The line between enterprise software and consumer software is continuing to blur. And while there are industries where top-down will continue to thrive, the processes and systems and beliefs that have enabled this approach are beginning to crumble.

In the end, the real threat that bottom-up startups present to top-down vendors isn't just that they may have a more effective way of getting a product into market, it's that their approach requires them to build something that's very unique in enterprise software: a product that people love.

Enterprise User Acquisition & Consumer User Retention

In thinking about a product's user acquisition, the nice thing about enterprise products is that when you get one customer you get a lot of users. You just need to sell one CIO on your product and you’ll quickly pick up thousands of users.

The not so nice thing about enterprise is that you’re going to lose about 20% of those users every year due to employee turnover. Your entire user base is going to turn over every five years. Acquisition scales in enterprise. Retention does not.

The not so nice about consumer products is that, unlike enterprise, you have to acquire users one by one. You don’t have the scalable distribution channel that you have with enterprise. In consumer, user acquisition is expensive and really difficult.

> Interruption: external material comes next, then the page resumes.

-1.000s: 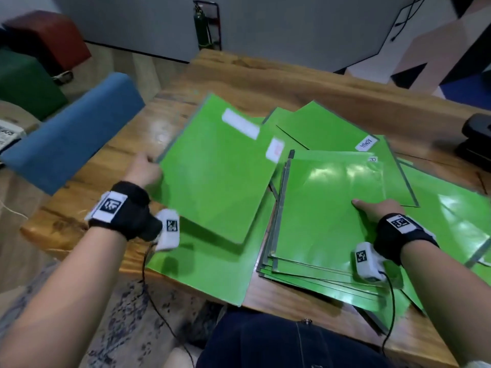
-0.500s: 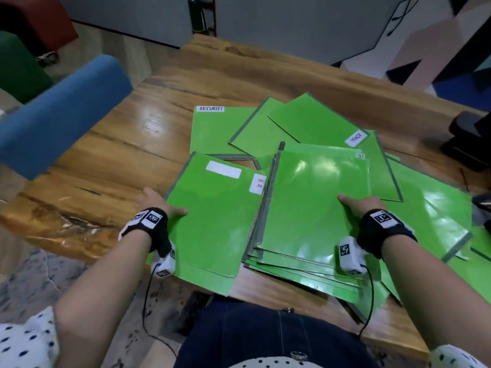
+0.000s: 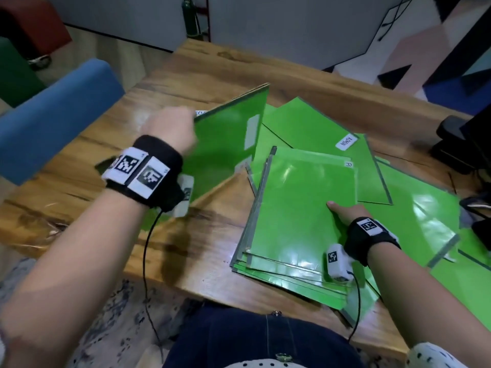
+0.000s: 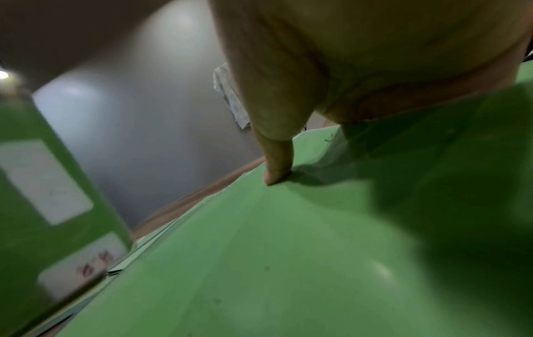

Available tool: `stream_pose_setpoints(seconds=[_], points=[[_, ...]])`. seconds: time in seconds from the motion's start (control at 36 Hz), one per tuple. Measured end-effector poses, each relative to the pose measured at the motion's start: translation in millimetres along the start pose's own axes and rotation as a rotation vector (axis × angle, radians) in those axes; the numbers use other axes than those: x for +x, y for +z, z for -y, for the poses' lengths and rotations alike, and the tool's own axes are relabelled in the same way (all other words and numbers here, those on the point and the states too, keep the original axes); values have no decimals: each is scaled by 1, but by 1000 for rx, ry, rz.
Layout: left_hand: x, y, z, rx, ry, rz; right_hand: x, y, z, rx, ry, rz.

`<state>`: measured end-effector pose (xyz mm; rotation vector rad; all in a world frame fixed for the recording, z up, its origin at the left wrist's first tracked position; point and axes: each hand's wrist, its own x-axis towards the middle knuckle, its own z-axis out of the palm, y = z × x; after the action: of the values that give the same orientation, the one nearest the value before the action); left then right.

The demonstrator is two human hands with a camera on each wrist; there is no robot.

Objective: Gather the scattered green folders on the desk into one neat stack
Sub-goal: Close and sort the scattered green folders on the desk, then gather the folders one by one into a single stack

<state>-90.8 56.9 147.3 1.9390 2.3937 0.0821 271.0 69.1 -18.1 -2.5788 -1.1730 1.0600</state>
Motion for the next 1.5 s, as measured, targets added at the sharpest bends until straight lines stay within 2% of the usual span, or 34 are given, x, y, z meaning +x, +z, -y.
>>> stream_pose_setpoints(seconds=[0.06,0.11,0.22,0.28,0.33,0.42,0.47,0.53,0.67,0.83,0.94,1.03,1.19,1.31,1.36,1.42,1.5], points=[[2,-16,-15,-46,55,-102,-1,1,-2,31,0,11],[11,-24,-23,-229,55,-104,-2,0,-4,82,5,20],[35,8,-24,-776,-70,180,-6,-3,-12,259,16,80],[33,45,-29,-889,-158,312,-1,-2,-21,380,30,131],[26,91,-37,-872,-253,429,-8,-3,-23,454,28,161],[-6,133,-58,-759,-338,567,-20,-8,-19,480,-14,188],[-21,150,-67,-623,-357,633,-18,-7,-22,465,-29,202],[-30,160,-74,-616,-349,678,-16,-5,-24,448,-18,188],[-37,170,-91,-606,-281,683,-15,0,-28,412,1,144],[-47,174,-109,-580,-212,717,-22,10,-21,433,-15,18],[-43,170,-102,-766,-256,778,-28,12,-17,375,-106,-130],[-43,170,-93,-971,-340,761,-32,13,-15,404,-185,-209],[-44,181,-73,-1111,-401,744,-42,15,-7,439,-316,-221],[-51,178,-69,-1286,-464,583,-47,11,2,422,-380,-208],[-49,183,-66,-1322,-494,470,-51,10,8,412,-421,-152],[-46,182,-61,-1365,-502,400,-51,8,10,348,-466,-33],[-40,175,-49,-1370,-499,325,-41,2,2,19,-566,99]])
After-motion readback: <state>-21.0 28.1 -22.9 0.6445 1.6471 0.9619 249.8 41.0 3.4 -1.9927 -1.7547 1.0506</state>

But the nice about consumer products is that once you get users you can keep them forever (you don’t have the turnover problem).

It’s interesting to note that some companies have figured out how to take the good from enterprise and the good from consumer.

One example is eShares, an enterprise product that digitizes paper stock certificates and options and warrants and rolls them up into an easy to use cap table to help startups and startup employees manage their equity. Employees generally sign up for the service just before their start date when they receive an option grant from their new company (to sign the option grant employees need an eShares account). If the employee leaves the company they keep their account open to manage their equity and they can add subsequent option grants from subsequent companies to keep all their documents in one place.

eShares is brilliant in that they have morphed an enterprise product into a consumer product and have reaped the benefits of both models. This is a super powerful way to quickly build a huge set of engaged users and is a great way to get ahead and build a platform rather than just a useful app. I’m sure eShares investors are taking note.